Après une longue période d’immobilisme, le gouvernement est plus que jamais décidé à enfin faire évoluer les choses pour parvenir à un développement plus cohérent du pays. Mais ce processus sera très long.
La croissance aveugle que vit le Luxembourg depuis des années devrait bientôt appartenir au passé. Du moins, si le gouvernement parvient à mener à bien le nouveau processus qui doit définir le développement futur du pays, en tenant compte des besoins sur le plan économique mais aussi au niveau des finances publiques. «Le processus participatif qu’on a choisi est le bon chemin, même si tout ne sera pas harmonieux. À un moment, il faudra trancher, et c’est le rôle de la politique de prendre ses responsabilités. Peu importe quelle sera notre décision, il y aura toujours des mécontents. Mais il nous faut éviter l’immobilisme», a résumé jeudi soir François Bausch pour évoquer l’énorme défi qui attend le camp politique dans les années à venir.

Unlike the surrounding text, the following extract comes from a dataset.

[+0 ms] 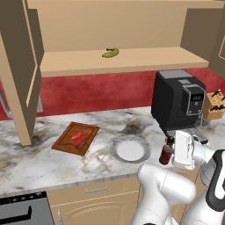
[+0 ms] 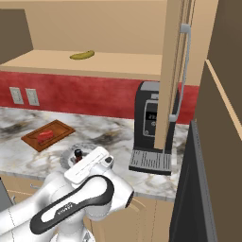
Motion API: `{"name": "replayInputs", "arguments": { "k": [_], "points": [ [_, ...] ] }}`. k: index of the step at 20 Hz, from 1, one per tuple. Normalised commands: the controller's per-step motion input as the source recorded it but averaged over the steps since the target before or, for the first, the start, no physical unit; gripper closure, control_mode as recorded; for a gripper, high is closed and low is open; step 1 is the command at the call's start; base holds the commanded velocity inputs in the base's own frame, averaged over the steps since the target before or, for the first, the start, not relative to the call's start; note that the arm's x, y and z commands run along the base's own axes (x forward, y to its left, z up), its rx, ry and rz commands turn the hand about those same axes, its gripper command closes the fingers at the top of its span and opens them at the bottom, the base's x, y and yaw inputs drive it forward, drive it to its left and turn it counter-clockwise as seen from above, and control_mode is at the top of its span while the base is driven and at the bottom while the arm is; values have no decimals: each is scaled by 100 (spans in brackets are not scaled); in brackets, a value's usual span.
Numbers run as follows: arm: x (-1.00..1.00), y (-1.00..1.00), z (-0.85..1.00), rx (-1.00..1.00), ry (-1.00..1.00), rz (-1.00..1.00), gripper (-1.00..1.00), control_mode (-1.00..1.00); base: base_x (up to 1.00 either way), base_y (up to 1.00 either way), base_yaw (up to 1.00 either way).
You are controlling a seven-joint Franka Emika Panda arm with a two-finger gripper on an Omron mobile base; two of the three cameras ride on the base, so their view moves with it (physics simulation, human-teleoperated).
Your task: Pick the steak from the plate and place it on the cutting board. Then pick the condiment bottle from the cabinet and place it next to the cutting board.
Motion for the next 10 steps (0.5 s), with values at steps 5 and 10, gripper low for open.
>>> {"name": "replayInputs", "arguments": {
  "k": [5,10],
  "points": [
    [29,-26,-2,0,0,0,100,-100,0,0,0],
    [20,-33,-9,0,0,0,100,-100,0,0,0]
  ]
}}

Depuis de (trop) longues années, les concepts pour le développement du territoire limité du Grand-Duché se succèdent, sans aboutir à aucune concrétisation. Même si anciens et actuels membres du gouvernement ont limité les accusations mutuelles hier soir, les reproches étaient toutefois palpables entre les lignes. «Je partage beaucoup d’éléments présentés par le ministre Bausch. Maintenant, il nous faut les transposer dans la réalité et en tant que parti de l’opposition, on est prêt à adopter une attitude constructive dans ce processus qui va durer plusieurs législatures. Mais il est faux de dire que sur ces dernières années, rien n’a été concrétisé», a ainsi lancé le chef de file du CSV à la Chambre, Claude Wiseler.

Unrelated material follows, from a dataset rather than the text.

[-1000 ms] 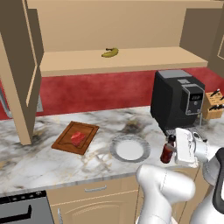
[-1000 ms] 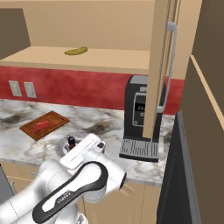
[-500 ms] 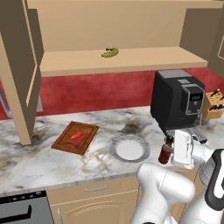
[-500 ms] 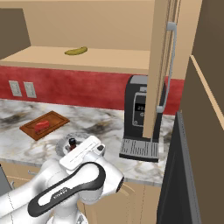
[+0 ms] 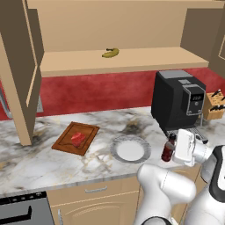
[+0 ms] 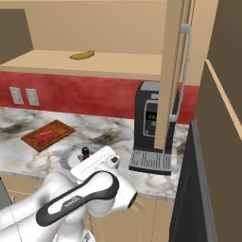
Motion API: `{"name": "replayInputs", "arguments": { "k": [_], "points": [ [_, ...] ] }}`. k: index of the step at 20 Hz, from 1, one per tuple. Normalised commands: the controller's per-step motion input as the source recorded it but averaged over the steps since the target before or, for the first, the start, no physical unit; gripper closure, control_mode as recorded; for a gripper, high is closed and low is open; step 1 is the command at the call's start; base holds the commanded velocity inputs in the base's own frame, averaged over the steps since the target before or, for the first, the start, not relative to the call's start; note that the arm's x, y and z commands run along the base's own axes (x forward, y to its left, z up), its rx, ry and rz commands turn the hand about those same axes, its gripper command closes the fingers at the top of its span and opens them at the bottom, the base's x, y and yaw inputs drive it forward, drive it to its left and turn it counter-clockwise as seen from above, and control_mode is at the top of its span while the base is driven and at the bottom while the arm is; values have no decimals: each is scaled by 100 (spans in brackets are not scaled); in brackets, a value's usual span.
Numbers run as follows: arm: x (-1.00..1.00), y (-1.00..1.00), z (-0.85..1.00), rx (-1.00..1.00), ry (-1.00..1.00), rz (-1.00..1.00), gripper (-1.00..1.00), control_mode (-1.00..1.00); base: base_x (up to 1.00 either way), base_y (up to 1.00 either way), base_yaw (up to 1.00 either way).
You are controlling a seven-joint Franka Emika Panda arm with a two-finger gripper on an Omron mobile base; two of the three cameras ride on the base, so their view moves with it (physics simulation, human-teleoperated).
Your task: Pick the steak from the plate and place it on the cutting board. Then pick the condiment bottle from the cabinet and place it next to the cutting board.
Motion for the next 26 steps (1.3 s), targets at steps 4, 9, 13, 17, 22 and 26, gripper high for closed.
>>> {"name": "replayInputs", "arguments": {
  "k": [4,9,13,17,22,26],
  "points": [
    [16,-29,-12,0,0,0,100,-100,0,0,0],
    [16,-19,-19,0,0,0,100,-100,0,0,0],
    [12,-11,-18,0,-1,0,100,-100,0,0,0],
    [6,-4,-16,0,-2,0,100,-100,0,0,0],
    [0,0,-16,0,-3,0,100,-100,0,0,0],
    [0,0,-14,0,-3,0,100,-100,0,0,0]
  ]
}}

Des manquements indéniables
Des manquements sont cependant indéniables, comme l’a fait remarquer le secrétaire d’État Camille Gira. «Indépendamment de la croissance démographique et économique qu’on aura demain, il ne faut plus se contenter de se limiter à prendre en considération son seul apport financier. Il faut aussi mesurer l’impact sur l’environnement. Et il faut sortir de la discussion stérile pour savoir s’il vaut mieux protéger des chauves-souris ou privilégier l’homme. Les deux ont besoin du même espace de vie», a souligné l’ancien bourgmestre écolo de Beckerich.

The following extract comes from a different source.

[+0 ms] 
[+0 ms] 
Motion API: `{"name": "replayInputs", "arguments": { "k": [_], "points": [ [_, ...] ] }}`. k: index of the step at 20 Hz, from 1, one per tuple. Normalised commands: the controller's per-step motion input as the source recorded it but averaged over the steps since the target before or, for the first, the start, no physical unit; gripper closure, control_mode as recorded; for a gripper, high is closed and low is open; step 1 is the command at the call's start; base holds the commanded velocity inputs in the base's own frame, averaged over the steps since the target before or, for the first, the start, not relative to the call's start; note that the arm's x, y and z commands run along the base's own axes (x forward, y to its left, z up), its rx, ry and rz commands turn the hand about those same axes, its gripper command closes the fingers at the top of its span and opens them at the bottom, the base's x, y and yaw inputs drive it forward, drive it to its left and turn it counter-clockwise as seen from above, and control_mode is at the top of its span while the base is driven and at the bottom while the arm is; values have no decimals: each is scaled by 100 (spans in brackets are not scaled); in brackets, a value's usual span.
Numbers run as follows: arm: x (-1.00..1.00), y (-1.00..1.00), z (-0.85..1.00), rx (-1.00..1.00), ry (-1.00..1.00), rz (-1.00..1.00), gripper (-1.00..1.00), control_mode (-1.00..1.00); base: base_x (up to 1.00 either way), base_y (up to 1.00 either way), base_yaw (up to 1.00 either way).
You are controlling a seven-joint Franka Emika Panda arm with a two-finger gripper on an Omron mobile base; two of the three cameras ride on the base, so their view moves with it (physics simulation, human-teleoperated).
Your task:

Ce changement de mentalité fait partie des «tabous à briser» évoqués jeudi soir par le député déi Lénk David Wagner. Même si ce dernier a plaidé pour une profonde remise en question du «piège de la croissance», évoqué par Gast Gibéryen (ADR), les intervenants étaient d’accord pour affirmer hier soir que le pays continue d’avoir besoin de croissance. «La limiter implique aussi des répercussions sur le financement de nos systèmes sociaux ou nos pensions. Ces dernières se situent sans aucune raison objective à un niveau très élevé. La seule raison est qu’on peut se le permettre», a fait remarquer le ministre de l’Économie, Étienne Schneider (LSAP). Son collègue de parti, le ministre de l’Intérieur et de la Fonction publique, Dan Kersch, lui a emboîté le pas : «Il n’existe pas de piège de la croissance. Il faut de la croissance pour financer nos infrastructures et nos systèmes sociaux. Je ne crois cependant pas que les gens soient prêts à renoncer à des acquis. Dans mes négociations actuelles avec un syndicat sur un nouvel accord salarial, on évoque tout, mais pas le fait de renoncer à quelque chose. Le plus important est d’enfin mener une réflexion sur la répartition équitable de la richesse que la croissance génère et sur la manière dont on utilise nos ressources naturelles.»
Un changement de mentalité s’impose
Tout ce processus vers une croissance plus qualitative est donc désormais lancé et les deux débats de cette semaine ont peut-être permis de lever une certaine chape de plomb. Mais le chemin pour le concrétiser est encore long et nécessitera de nombreux changements de mentalité. Est-ce que le discours sera encore le même après les prochaines élections législatives ? Pour Claude Wiseler, qui ambitionne clairement le poste de Premier ministre, les manquements du passé n’importent plus trop. Pour éviter de devoir trop louer les propositions du gouvernement actuel, il a préféré, jeudi soir, se projeter encore plus loin vers l’avenir. «Il nous faut aussi déjà planifier ce qui va se passer au-delà des 20 ou 25 ans qu’on planifie maintenant», a-t-il lancé.
En attendant, il faudra clarifier ce que recouvrera concrètement la croissance qualitative désormais promue par les responsables au pouvoir. Certaines voix réclament bien une «croissance zéro». En ayant conscience des répercussions que cela impliquerait ? La question est posée et sera débattue dans les semaines, mois et années à venir.